To do: One figure is the whole answer: the number of lines below that contain the word "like".

------------------------------------------------------------

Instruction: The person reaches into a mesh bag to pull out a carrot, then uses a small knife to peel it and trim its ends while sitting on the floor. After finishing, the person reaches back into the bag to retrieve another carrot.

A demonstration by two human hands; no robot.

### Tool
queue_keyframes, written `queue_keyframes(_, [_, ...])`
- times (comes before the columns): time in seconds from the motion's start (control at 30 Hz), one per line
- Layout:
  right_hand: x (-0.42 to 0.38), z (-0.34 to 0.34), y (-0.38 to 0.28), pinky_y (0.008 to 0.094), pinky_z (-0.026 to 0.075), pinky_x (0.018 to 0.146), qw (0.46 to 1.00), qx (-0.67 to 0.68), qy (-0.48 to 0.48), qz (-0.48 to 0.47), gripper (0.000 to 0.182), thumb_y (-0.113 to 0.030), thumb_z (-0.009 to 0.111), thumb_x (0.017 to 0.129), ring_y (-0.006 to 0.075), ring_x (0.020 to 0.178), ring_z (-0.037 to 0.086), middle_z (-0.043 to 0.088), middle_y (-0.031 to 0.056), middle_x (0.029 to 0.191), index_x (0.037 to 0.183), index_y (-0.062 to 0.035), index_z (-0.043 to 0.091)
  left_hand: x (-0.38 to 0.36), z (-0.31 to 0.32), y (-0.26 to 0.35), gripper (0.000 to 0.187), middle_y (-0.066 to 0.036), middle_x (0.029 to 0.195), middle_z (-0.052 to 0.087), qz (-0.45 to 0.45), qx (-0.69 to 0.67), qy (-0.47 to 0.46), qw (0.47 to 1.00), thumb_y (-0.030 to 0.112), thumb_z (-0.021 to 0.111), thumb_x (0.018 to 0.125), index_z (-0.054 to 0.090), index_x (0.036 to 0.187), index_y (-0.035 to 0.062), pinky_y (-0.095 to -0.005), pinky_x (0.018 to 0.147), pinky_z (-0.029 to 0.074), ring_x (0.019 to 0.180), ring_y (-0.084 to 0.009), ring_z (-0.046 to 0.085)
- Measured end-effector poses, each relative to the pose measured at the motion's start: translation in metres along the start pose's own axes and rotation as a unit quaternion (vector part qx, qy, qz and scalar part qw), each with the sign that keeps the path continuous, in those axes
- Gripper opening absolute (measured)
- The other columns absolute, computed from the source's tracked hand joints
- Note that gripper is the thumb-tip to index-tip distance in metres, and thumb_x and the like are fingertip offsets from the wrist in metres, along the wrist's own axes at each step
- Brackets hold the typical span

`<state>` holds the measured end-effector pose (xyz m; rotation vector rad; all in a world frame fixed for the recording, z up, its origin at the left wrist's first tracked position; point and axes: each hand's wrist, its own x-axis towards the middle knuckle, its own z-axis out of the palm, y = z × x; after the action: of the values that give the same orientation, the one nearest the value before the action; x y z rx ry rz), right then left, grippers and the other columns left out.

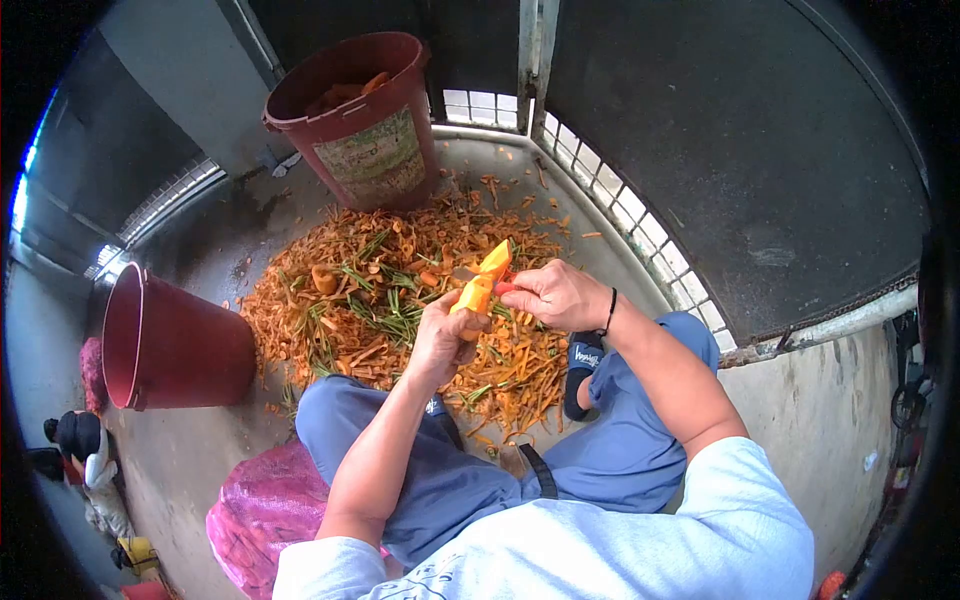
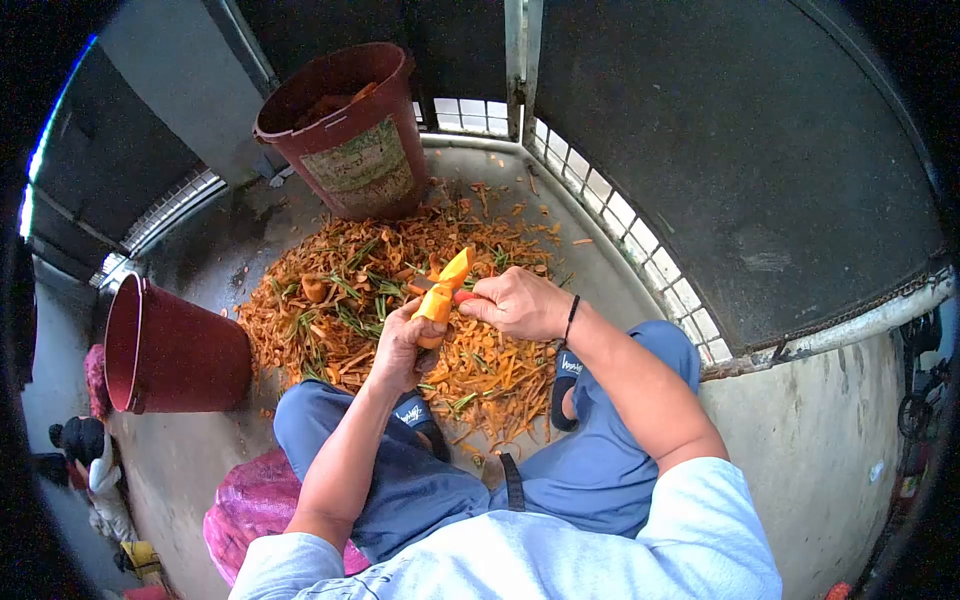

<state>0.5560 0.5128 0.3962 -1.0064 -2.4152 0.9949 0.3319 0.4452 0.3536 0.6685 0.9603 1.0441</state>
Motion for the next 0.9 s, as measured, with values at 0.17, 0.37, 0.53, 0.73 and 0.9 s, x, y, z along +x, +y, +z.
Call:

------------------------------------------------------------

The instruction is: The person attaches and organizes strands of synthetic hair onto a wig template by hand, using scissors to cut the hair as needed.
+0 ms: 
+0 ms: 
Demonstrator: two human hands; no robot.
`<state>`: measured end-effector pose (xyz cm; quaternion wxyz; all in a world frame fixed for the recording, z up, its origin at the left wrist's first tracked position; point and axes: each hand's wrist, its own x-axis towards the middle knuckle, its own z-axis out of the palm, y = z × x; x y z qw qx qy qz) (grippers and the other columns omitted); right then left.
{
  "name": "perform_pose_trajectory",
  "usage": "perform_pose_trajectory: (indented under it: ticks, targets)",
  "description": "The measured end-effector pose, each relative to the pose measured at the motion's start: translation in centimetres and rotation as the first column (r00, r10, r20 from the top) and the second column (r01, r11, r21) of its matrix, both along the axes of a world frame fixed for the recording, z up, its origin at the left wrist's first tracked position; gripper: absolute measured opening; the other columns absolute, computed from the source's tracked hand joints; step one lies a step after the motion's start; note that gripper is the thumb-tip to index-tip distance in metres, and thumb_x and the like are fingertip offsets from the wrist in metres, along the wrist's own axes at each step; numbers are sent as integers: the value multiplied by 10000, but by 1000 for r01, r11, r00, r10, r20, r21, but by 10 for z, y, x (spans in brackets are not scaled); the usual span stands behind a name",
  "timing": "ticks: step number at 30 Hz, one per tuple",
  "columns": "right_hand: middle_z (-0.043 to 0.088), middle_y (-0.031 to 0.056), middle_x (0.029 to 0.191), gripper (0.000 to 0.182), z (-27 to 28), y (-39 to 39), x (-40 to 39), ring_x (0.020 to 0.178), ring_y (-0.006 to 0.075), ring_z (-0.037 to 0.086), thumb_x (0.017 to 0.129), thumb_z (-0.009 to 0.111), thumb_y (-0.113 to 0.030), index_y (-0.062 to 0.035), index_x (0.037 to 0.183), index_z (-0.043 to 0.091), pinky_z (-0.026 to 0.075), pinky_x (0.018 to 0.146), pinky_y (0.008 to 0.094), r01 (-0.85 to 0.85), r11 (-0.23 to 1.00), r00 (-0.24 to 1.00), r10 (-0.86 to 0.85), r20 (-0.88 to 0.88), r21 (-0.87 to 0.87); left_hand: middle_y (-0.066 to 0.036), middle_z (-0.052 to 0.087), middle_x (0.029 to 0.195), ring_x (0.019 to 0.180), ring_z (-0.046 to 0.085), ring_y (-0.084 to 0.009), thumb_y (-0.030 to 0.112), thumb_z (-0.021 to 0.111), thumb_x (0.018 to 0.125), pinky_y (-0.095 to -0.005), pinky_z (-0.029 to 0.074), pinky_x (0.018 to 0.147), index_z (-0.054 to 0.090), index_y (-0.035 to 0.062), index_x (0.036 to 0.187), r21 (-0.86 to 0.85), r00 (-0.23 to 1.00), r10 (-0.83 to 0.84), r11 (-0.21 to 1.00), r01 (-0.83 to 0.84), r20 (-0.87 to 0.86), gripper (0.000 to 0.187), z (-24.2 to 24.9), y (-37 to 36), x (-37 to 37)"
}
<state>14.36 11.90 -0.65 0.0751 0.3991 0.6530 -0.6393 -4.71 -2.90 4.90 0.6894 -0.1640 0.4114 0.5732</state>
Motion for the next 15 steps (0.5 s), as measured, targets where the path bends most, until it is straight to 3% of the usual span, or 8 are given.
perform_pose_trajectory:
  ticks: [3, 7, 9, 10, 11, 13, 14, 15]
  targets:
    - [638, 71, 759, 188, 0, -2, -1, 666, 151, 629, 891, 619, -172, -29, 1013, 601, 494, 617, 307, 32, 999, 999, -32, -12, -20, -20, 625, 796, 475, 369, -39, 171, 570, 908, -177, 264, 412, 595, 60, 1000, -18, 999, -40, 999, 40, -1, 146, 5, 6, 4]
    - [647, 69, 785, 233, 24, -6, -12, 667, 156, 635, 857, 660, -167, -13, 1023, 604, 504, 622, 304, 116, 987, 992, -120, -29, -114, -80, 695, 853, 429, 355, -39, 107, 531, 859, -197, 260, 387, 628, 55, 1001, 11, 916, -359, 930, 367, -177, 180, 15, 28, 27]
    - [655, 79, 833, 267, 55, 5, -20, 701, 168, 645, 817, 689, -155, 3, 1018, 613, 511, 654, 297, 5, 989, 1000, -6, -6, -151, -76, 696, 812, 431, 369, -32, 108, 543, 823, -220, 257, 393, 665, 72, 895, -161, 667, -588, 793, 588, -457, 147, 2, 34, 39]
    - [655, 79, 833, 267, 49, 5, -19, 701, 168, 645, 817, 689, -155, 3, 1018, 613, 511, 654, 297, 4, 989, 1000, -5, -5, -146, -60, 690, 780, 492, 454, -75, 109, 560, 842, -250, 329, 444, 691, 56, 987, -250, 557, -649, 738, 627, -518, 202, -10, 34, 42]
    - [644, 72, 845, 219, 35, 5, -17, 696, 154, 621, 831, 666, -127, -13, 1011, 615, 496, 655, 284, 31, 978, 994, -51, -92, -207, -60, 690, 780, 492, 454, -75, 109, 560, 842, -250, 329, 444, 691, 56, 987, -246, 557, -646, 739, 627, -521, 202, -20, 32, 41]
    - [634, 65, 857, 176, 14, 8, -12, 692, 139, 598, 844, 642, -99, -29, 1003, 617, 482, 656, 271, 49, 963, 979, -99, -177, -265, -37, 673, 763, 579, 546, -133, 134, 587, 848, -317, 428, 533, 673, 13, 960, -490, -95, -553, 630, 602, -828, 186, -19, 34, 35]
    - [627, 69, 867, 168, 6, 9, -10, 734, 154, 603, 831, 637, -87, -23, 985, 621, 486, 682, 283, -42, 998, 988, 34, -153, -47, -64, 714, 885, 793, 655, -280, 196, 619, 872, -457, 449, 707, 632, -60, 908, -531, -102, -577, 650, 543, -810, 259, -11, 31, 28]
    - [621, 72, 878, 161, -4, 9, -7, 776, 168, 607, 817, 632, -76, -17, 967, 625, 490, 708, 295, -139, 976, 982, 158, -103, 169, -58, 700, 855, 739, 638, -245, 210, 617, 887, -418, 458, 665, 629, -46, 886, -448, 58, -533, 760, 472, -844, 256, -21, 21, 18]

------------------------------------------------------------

Written answer: 2